New Jersey’s share of the settlement is $200,000, Hoffman said.
“Today’s settlement with PointRoll should serve as a reminder that we will not tolerate conduct that involves circumventing browser privacy settings without the consumer’s knowledge or consent,” he said. “People have every right to surf the Web without fear that businesses are employing technical tricks to bypass their privacy settings.”

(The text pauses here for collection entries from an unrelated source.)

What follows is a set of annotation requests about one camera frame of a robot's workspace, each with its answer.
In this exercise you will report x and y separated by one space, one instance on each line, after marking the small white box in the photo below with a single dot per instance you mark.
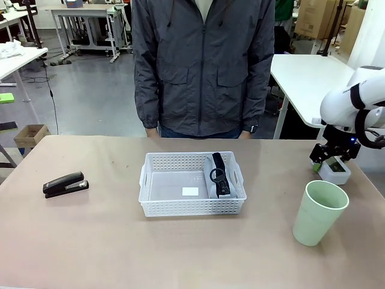
334 174

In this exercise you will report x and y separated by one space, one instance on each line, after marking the crumpled white cloth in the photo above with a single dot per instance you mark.
10 49

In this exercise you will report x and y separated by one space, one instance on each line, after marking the black wristwatch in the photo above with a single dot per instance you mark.
252 128

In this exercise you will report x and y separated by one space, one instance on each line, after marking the pale green cup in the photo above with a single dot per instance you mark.
316 219

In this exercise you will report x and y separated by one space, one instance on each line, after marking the tall brown cardboard box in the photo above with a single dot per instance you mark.
353 27

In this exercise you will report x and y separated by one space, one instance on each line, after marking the person in green top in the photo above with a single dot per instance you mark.
284 9

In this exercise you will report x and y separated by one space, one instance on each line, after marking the person's left hand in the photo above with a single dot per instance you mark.
245 135

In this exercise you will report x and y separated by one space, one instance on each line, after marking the black bag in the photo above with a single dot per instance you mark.
282 40

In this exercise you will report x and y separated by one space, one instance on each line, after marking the large brown cardboard box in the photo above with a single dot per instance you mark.
316 18

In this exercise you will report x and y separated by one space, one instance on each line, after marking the open cardboard box on floor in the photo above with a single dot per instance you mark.
31 135

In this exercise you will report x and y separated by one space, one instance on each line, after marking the black pole stand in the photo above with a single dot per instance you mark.
331 30

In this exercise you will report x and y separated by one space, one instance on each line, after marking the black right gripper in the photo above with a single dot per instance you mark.
340 138

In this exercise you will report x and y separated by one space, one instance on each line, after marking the person in grey jacket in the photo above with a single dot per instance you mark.
180 75

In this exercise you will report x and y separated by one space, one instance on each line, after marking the white table with cloth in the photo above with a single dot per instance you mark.
18 63

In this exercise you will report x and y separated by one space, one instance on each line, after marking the blue jeans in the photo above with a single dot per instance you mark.
171 133

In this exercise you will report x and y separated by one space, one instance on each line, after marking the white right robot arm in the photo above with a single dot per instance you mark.
340 105

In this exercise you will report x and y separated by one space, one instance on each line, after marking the blue box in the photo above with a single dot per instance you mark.
74 3

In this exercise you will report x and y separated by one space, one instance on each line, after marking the person's right hand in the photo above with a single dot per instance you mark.
152 132

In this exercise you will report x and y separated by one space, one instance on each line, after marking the large white desk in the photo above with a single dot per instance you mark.
306 81

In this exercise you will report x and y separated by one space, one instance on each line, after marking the white rectangular sticker label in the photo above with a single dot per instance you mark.
190 191

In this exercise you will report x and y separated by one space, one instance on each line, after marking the black stapler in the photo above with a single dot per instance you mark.
64 183

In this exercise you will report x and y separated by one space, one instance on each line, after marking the white flat packet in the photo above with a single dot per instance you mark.
210 188

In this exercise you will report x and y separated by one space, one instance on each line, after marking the black tripod stand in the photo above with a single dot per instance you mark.
33 24

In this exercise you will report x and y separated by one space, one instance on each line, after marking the dark slanted frame leg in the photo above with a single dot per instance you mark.
9 156

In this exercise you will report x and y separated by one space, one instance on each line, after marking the white shirt under jacket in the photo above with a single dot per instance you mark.
204 9

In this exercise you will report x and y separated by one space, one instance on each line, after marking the grey workbench with white legs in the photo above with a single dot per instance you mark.
87 12

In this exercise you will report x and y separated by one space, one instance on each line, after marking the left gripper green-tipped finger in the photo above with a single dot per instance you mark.
7 126
6 98

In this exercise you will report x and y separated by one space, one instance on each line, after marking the white perforated plastic basket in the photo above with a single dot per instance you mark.
192 207

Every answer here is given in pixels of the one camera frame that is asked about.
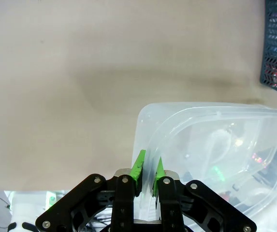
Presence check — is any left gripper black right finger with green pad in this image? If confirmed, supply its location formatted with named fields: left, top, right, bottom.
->
left=151, top=156, right=258, bottom=232

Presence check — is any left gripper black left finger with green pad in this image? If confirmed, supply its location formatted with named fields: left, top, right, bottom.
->
left=35, top=149, right=146, bottom=232

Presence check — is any clear plastic container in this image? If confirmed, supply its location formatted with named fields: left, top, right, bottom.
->
left=130, top=102, right=277, bottom=221

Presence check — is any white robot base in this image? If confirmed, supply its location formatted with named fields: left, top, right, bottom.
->
left=7, top=190, right=58, bottom=232

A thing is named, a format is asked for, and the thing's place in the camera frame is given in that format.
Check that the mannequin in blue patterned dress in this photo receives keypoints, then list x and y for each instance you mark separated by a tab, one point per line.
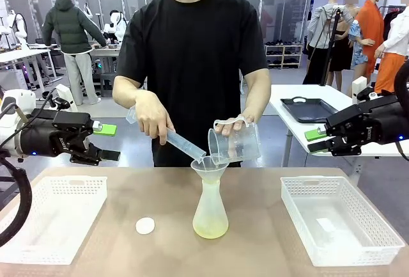
357	50

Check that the mannequin in grey hoodie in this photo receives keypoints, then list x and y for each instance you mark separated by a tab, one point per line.
319	27

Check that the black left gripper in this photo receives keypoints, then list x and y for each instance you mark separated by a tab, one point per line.
48	139

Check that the person's right forearm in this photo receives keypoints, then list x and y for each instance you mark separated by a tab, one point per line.
126	90

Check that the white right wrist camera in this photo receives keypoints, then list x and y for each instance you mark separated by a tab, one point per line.
358	90

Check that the person's right hand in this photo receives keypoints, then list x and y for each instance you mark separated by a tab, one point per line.
153	114

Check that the mannequin in orange dress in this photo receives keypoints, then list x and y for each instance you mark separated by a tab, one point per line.
372	24

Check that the person's left hand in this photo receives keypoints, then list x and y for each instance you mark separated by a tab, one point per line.
239	123

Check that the translucent plastic funnel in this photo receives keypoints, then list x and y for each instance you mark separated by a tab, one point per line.
207	169

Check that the grey plastic stool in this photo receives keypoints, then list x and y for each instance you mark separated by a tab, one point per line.
107	82

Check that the grey robot workbench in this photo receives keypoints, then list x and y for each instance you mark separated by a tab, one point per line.
105	51

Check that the white perforated plastic basket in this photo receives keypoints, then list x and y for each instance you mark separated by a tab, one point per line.
351	254
54	251

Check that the clear plastic graduated cylinder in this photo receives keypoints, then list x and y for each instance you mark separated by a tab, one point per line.
185	144

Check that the translucent plastic conical flask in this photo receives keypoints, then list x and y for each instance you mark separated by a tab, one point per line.
211	213

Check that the clear plastic beaker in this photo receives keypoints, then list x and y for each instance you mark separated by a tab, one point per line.
236	146

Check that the wooden shoe rack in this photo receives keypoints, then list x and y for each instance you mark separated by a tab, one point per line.
284	56

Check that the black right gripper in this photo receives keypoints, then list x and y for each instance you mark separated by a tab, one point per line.
383	120

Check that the mannequin in black dress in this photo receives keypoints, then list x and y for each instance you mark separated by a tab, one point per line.
340	53

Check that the black camera tripod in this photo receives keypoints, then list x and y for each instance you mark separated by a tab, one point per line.
332	34

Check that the mannequin in orange trousers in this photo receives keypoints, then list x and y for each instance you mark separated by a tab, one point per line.
388	75

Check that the person in black t-shirt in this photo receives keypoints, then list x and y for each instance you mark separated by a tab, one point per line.
191	50

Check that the white foam stopper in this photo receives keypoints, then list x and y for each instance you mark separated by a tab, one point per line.
145	226

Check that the person in green puffer jacket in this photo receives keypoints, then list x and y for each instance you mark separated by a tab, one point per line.
70	30

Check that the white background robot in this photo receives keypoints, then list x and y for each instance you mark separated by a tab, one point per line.
20	30
118	24

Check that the long white desk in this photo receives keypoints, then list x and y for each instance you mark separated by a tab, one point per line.
19	54

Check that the person's left forearm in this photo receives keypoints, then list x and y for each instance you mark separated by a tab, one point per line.
257	94

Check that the black plastic tray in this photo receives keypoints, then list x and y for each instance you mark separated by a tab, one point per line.
310	110

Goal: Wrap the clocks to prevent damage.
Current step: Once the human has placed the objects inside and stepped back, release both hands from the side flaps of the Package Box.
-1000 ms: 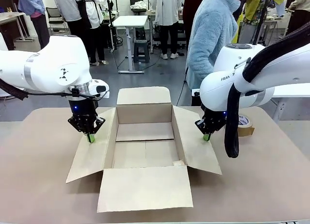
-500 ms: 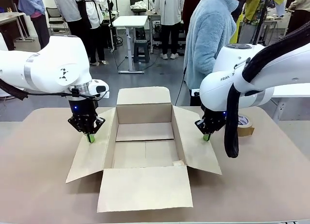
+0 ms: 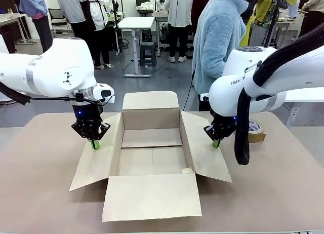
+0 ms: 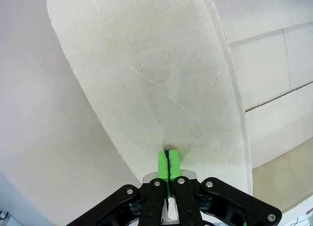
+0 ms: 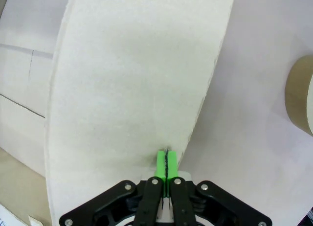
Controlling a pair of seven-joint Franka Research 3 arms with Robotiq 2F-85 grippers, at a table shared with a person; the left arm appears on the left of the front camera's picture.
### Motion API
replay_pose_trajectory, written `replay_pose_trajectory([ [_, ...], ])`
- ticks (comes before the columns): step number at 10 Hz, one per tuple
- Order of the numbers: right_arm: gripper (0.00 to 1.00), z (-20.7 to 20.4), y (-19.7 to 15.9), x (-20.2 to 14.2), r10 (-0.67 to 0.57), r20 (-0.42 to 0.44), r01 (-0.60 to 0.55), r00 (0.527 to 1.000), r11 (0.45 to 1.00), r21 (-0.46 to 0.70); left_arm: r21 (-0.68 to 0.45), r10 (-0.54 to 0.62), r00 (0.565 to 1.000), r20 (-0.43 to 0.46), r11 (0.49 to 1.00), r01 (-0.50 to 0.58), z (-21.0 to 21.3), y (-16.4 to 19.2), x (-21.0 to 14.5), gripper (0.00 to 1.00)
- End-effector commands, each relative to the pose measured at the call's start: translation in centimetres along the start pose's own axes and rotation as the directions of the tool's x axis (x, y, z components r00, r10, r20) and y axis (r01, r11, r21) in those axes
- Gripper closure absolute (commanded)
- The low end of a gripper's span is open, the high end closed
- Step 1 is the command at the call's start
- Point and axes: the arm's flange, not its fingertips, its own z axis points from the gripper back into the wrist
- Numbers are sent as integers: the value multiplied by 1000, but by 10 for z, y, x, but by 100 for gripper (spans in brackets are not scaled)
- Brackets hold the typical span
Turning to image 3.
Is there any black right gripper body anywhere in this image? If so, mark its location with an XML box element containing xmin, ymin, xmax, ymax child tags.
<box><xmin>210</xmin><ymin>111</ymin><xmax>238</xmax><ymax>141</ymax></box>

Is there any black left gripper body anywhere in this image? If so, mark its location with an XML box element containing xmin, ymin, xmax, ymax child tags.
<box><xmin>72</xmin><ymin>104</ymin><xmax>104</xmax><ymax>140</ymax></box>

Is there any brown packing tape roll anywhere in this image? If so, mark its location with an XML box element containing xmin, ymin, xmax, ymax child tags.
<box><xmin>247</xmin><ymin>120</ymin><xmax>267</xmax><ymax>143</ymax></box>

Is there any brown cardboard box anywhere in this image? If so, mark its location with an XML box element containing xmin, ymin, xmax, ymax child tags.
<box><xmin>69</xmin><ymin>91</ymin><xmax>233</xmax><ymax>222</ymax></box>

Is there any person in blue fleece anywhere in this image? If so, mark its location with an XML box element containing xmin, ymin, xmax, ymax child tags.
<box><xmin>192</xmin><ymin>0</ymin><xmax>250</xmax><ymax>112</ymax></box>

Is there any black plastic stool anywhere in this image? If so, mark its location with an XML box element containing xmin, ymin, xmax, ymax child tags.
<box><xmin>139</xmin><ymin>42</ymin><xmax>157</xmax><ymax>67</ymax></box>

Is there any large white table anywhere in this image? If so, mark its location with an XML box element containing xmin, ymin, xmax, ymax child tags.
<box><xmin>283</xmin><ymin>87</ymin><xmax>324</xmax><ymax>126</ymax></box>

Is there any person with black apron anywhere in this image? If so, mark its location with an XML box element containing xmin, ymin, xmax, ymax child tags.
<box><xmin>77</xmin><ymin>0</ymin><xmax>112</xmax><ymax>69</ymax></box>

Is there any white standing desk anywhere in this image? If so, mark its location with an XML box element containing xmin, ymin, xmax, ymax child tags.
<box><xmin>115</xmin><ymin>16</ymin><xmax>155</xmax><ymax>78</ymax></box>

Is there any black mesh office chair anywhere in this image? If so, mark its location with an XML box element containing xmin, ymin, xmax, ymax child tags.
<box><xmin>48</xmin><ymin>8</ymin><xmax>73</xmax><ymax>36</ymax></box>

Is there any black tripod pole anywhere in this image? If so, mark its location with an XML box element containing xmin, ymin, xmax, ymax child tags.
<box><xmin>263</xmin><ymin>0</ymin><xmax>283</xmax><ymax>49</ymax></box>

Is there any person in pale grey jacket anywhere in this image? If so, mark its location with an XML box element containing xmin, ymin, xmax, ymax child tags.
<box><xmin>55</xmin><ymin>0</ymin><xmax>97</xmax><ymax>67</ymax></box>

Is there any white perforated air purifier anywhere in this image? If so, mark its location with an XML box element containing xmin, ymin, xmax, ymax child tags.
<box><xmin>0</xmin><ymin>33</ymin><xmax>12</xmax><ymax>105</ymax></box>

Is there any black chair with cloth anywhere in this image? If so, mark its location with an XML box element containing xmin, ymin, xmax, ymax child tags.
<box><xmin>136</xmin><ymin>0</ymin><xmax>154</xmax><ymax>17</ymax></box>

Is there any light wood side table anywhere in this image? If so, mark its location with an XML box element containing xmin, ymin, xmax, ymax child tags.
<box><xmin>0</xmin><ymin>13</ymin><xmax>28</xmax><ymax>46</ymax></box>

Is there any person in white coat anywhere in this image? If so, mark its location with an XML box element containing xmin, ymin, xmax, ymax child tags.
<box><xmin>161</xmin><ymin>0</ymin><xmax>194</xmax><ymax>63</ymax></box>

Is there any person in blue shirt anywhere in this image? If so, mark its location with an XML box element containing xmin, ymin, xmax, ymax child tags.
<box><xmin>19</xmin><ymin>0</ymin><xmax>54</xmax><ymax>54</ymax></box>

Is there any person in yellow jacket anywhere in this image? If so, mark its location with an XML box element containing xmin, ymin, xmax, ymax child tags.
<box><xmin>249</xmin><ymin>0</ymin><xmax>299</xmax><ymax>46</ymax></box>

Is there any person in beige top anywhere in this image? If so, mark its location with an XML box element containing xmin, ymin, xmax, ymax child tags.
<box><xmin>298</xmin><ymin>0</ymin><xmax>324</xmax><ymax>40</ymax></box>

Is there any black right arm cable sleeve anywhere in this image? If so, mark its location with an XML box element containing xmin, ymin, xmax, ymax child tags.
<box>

In addition to paying New Jersey, Connecticut, Florida, Illinois, Maryland and New York, Hoffman said PointRoll agreed in the settlement to:
· Not take action to override an Internet browser’s cookie-blocking settings configured by user choice or by default;
· Not misrepresent or omit material facts concerning the purposes for which it collects and uses consumer information, or the extent to which consumers may exercise control over the collection, disclosure or use of such information;
· Implement a Privacy Program within six months that includes employee training on the importance of user privacy, as well as the duty of PointRoll employees to help maintain it. The Privacy Program is also to include annual internal assessments of the effectiveness of the Privacy Program’s controls, and updates to those controls when the internal assessments identify a need;
· Ensure that its servers are configured to instruct Safari Web browsers to expire any cookie placed by PointRoll using its browser circumvention technique, if those systems encounter such a cookie, for a period of two years;
· Cooperate with compliance monitoring by the participating states, including providing a written report that describes PointRoll’s compliance with the Privacy Program requirement, and allowing the inspection and copying of all records that may be required to verify compliance;
Deputy Attorney General Glenn T. Graham, assigned to the Division of Law’s Consumer Fraud Prosecution section, and Deputy Attorneys General Elliott Siebers and Edward Mullins, assigned to the Government and Healthcare Fraud Section, handled the PointRoll matter for the state.